Your task: Every line below between the one holding "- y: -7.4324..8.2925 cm" and the one holding "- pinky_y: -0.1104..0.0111", inclusive, should be copied exactly, and no other line.

Available data:
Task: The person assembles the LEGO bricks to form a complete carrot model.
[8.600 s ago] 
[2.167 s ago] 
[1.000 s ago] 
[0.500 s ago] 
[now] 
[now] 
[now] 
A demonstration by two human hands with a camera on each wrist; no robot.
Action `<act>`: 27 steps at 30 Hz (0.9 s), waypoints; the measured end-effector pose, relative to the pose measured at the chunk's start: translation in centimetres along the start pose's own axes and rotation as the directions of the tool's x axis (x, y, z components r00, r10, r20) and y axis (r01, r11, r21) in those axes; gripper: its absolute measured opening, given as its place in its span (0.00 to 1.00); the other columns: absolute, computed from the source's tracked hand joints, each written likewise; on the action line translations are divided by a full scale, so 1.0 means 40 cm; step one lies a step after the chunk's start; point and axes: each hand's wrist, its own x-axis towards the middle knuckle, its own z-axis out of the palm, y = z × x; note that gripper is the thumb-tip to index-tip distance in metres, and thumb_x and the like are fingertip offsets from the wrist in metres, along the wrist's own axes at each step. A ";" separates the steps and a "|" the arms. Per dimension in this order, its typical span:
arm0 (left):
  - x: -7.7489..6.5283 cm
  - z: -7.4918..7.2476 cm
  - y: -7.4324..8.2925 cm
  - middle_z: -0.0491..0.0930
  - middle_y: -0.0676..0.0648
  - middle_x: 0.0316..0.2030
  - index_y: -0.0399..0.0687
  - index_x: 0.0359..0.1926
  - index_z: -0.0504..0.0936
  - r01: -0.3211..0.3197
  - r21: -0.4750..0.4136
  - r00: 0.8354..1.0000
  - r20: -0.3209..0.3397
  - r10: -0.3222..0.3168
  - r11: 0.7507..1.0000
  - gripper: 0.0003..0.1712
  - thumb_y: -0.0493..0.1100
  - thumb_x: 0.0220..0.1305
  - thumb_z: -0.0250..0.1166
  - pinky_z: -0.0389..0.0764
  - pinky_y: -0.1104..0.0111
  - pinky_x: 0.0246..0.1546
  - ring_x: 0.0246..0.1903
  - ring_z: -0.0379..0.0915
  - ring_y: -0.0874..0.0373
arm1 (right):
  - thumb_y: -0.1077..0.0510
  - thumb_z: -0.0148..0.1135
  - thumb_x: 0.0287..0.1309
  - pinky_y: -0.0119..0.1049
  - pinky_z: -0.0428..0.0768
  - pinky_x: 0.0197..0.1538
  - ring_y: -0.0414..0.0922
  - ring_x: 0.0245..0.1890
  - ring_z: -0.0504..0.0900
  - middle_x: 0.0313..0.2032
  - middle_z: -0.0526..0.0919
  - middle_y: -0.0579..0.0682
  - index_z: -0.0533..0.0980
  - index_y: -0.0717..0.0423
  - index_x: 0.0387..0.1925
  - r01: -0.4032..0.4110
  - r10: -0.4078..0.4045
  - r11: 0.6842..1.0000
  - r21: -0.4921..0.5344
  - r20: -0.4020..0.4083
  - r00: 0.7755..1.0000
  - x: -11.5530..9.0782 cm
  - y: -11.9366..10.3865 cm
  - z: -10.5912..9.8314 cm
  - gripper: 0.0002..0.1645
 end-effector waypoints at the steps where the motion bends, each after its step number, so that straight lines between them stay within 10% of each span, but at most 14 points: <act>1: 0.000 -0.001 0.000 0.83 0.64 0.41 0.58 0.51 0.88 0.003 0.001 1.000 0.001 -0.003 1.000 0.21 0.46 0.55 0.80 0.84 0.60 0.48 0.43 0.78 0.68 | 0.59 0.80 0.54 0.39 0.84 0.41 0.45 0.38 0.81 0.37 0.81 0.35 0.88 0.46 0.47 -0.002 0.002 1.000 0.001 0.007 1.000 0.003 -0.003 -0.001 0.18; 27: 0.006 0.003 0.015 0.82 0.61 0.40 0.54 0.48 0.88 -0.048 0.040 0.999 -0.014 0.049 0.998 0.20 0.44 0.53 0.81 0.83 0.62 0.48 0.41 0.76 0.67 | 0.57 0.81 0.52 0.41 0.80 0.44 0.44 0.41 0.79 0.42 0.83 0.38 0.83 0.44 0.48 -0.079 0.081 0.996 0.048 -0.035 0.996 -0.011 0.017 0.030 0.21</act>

Output:
  - y: -7.4324..8.2925 cm
  - middle_z: -0.0491..0.0930
  - middle_y: -0.0676..0.0648
  - middle_x: 0.0316..0.2030
  - index_y: -0.0399..0.0687
  - index_x: 0.0359..0.1926
  - index_z: -0.0504..0.0936
  - r01: -0.3211..0.3197
  - r21: -0.4750..0.4136
  - r00: 0.8354..1.0000
  - r20: -0.3209..0.3397
  - r10: -0.3222..0.3168
  - r11: 0.7507..1.0000
  - gripper: 0.0003..0.1712
  - thumb_y: -0.0493..0.1100
  - thumb_x: 0.0220..0.1305
  - thumb_z: -0.0250..0.1166
  - pinky_z: -0.0389..0.0764
  - pinky_y: -0.1104..0.0111

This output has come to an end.